EEG power spectrum maturation in preterm fetal growth restricted infants

Power spectral analysis of the electroencephalogram (EEG) is a non-invasive method to examine infant brain maturation. Preterm fetal growth restricted (p-FGR) neonates display an altered EEG power spectrum compared to appropriate-for-gestational-age (AGA) peers, suggesting delayed brain maturation. Longitudinal studies investigating EEG power spectrum maturation in p-FGR infants are lacking, however. We thus aimed to investigate brain maturation using sleep EEG power spectral analysis in p-FGR infants compared to preterm and term AGA controls (p-AGA and t-AGA, respectively). EEG was recorded during spontaneous sleep in 13 p-FGR, 17 p-AGA and 19 t-AGA infants at 1 and 6 months post-term age. Infant sleep states (active and quiet sleep) were scored using standard criteria. Power spectral analysis of a single-channel EEG (C3-M2/C4-M1) was performed using Fast Fourier Transform. The EEG power spectrum was divided into delta (0.5–4 Hz), theta (4–8 Hz), alpha (8–12 Hz), sigma (12–14 Hz) and beta (14–30 Hz) frequency bands.
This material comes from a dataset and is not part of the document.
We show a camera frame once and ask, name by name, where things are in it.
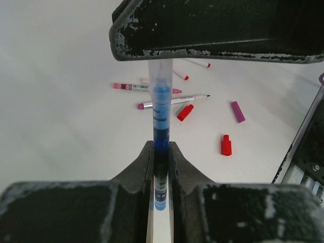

Relative (%) powers and the spectral edge frequency were calculated. The spectral edge frequency was significantly higher in p-FGR infants compared to p-AGA controls in quiet sleep at 1 month post-term age (p <.01). This was due to significantly reduced %-delta and significantly increased %-theta, %-alpha and %-beta power (p <.01 for all) compared to p-AGA infants. p-FGR infants also showed significantly increased %-beta power compared to t-AGA infants (p <.05). No group differences were observed in active sleep or at 6 months post-term age. In conclusion, p-FGR infants show altered sleep EEG power spectrum maturation compared to AGA peers. However, changes resolved by 6 months post-term age.